CodeS: Pretraining

Introduction

CodeS was trained in a two major steps:

First, it was pretrained from the StarCoder model on multiple Text/SQL datasets
Second, it was fine-tuned on the target dataset.

StarCoder

StarCoder is a large language model trained on permissively licensed data from GitHub, including from 80+ programming languages (Including SQL), Git commits, GitHub issues, and Jupyter notebooks

StarCoder was trained for a large number of tasks. And for that reason, it may not suited for complex SQL queries. For that reason, StarCoder was pretrained with Text/SQL data into CodeS.

SQL Data (11GB)

This data is used to enhance the SQL generation capability of language models.

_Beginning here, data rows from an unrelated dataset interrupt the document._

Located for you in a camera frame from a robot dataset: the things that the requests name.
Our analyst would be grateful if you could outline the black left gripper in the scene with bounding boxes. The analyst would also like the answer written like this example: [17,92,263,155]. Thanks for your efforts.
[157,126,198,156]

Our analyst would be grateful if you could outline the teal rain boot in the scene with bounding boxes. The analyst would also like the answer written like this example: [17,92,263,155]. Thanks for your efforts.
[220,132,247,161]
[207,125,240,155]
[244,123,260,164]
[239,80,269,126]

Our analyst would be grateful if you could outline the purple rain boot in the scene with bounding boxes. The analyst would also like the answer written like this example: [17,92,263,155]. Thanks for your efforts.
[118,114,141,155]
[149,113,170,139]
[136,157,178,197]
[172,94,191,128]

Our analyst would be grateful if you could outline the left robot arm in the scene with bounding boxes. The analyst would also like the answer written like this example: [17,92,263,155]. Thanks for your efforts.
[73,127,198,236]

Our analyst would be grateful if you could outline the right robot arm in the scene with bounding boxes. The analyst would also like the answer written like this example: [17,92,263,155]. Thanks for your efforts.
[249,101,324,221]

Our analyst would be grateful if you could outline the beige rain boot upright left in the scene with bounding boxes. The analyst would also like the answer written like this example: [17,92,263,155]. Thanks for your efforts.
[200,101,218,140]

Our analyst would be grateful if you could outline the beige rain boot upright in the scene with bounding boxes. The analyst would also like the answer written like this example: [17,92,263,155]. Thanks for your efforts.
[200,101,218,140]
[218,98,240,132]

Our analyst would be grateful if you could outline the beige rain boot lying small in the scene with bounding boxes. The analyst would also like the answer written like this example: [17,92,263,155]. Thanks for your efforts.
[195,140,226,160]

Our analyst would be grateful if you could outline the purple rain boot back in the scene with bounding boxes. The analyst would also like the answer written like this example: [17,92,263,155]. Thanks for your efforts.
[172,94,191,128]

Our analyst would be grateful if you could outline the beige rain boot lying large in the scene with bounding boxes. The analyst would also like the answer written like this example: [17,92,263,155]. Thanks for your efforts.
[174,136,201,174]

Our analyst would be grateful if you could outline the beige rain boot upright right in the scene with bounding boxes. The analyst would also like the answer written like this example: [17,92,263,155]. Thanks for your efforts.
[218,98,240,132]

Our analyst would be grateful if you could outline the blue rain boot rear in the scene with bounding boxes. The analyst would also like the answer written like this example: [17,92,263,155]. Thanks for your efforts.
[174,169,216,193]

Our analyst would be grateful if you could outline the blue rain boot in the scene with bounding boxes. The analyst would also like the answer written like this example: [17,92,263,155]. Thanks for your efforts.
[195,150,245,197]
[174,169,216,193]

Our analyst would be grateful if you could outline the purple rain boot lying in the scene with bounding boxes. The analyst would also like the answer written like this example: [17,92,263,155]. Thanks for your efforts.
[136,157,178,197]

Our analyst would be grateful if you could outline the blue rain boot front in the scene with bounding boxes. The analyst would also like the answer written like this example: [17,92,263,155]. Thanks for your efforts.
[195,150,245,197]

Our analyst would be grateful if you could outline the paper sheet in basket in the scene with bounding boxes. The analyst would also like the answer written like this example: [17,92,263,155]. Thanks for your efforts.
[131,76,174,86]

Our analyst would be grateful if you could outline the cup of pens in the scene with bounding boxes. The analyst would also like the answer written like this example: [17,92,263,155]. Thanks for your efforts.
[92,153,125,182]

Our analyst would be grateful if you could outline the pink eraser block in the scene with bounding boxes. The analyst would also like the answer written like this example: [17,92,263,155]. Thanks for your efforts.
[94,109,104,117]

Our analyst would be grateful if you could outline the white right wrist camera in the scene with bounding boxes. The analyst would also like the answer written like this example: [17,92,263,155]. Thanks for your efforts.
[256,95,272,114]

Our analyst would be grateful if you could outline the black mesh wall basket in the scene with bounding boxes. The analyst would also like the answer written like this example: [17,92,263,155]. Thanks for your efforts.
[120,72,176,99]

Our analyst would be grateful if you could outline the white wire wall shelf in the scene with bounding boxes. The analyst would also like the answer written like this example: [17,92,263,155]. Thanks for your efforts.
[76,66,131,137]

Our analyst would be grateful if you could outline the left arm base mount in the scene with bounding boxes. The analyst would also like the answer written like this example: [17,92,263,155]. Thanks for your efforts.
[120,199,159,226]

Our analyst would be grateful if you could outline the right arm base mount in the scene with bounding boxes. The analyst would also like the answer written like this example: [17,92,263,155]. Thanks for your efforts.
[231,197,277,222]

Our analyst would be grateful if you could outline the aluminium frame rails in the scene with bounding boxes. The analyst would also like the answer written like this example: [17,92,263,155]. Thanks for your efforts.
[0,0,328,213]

For CodeS, the SQL segment from StarCoder’s pre-training corpus was chosen, and the training took 2 epochs.

Text2SQL Data (4.5GB)

Datasets

This data is used to enhance the SQL generation capability of language models.

To bridge the gap between natural language questions and SQL queries, 4 datasets were incorporated in the pre-training corpus:

CoNaLa and StaQC, which are derived automatically from Stack Overflow, encompasses many NL-to-Python and NL-to-SQL pairs.
CodeAlpaca 20k4, which encompasses a wealth of instruction-following data related to code, being created using the self-instruct methodology.
Jupyter-structured-clean-dedup, a subset of the StarCoder’s pre-training corpus, comprises a vast collection of structured Jupyter notebooks containing both code and accompanying natural language explanations.
NL-SQL-458K is a brand-new dataset specifically crafted by the authors of CodeS

NL-SQL-458K

NL-SQL-458K contains a vast number of Text2SQL pairs. It was extracted using regular expressions to extract all “SELECT” queries from three extensive open-source corpora:

The Pile
The Stack
GitHub Code
Then, SQL queries with syntax errors were filtred, resulting in 458K SQL queries. To generate corresponding natural language questions for each SQL query, GPT-3.5 was used using prompts of eight paired (SQL, question) demonstrations.

Text Data (4.5GB)

To bolster the capability in natural language comprehension, high-quality dialog data
were sampled from three sources:

Alpaca-cleaned3 is designed for developng an instruction-following language model. This dataset is constructed using the self-instruct technique, aided by OpenAI’s text-davinci-003 model.
Unnatural-instructions is also a large instruction-following dataset collected with almost no human labor.
UltraChat is a multi-turn dialogue dataset, produced by iteratively invoking two distinct GPT-3.5 APIs.